> ASSIGNMENT:
Retype exactly the lines from the one that contains "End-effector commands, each" through the final line of the material below, and add nothing else.

▼

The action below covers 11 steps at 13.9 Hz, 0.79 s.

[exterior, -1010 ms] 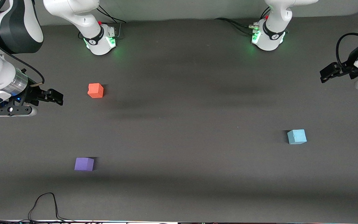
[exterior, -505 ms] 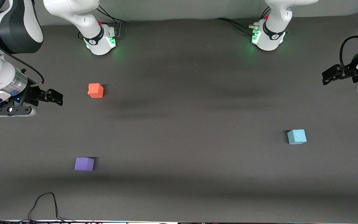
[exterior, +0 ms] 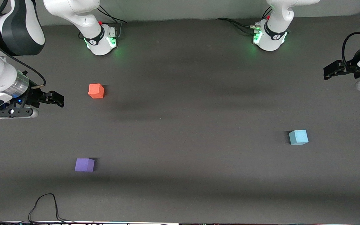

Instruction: Place blue block between orange and purple blocks

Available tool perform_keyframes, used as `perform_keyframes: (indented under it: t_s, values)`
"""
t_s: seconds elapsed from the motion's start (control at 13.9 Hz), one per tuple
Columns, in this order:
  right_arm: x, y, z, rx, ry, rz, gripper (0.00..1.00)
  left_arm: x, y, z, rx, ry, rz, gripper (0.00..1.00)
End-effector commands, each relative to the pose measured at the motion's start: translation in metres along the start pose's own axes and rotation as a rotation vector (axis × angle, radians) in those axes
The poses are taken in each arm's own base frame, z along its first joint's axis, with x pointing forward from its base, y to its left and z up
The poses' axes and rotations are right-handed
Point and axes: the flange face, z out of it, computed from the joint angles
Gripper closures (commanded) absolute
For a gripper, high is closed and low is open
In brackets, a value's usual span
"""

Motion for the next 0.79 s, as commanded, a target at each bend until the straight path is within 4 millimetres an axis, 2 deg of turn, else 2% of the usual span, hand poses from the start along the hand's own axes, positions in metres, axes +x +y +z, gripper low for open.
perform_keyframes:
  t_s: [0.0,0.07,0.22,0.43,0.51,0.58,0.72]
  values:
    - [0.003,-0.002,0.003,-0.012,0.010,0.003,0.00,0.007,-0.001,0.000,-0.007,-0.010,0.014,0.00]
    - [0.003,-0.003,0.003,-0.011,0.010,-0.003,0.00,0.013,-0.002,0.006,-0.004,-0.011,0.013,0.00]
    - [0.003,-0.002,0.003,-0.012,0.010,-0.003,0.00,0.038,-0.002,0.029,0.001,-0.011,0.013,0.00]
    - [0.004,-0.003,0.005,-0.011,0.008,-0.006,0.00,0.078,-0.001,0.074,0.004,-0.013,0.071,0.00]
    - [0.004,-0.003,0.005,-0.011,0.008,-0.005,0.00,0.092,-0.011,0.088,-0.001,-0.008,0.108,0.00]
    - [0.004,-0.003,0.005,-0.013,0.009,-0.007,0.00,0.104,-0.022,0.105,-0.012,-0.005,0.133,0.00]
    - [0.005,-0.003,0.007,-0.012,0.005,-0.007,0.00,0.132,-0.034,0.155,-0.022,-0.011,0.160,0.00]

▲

> COMPLETED TASK:
End-effector commands, each relative to the pose measured at the motion's start: translation in metres along the start pose's own axes and rotation as a rotation vector (axis × angle, radians) in those axes
The poses are taken in each arm's own base frame, z along its first joint's axis, with x pointing forward from its base, y to its left and z up
The poses' axes and rotations are right-handed
Point and axes: the flange face, z out of it, computed from the joint angles
Gripper closures (commanded) absolute
For a gripper, high is closed and low is open
In brackets, a value's usual span
"""

Motion for the next 0.79 s, as commanded, a target at each bend until the straight path is within 4 millimetres an axis, 2 deg of turn, else 2% of the usual span, hand poses from the start along the hand's own axes, positions in metres, axes +x +y +z, gripper low for open.
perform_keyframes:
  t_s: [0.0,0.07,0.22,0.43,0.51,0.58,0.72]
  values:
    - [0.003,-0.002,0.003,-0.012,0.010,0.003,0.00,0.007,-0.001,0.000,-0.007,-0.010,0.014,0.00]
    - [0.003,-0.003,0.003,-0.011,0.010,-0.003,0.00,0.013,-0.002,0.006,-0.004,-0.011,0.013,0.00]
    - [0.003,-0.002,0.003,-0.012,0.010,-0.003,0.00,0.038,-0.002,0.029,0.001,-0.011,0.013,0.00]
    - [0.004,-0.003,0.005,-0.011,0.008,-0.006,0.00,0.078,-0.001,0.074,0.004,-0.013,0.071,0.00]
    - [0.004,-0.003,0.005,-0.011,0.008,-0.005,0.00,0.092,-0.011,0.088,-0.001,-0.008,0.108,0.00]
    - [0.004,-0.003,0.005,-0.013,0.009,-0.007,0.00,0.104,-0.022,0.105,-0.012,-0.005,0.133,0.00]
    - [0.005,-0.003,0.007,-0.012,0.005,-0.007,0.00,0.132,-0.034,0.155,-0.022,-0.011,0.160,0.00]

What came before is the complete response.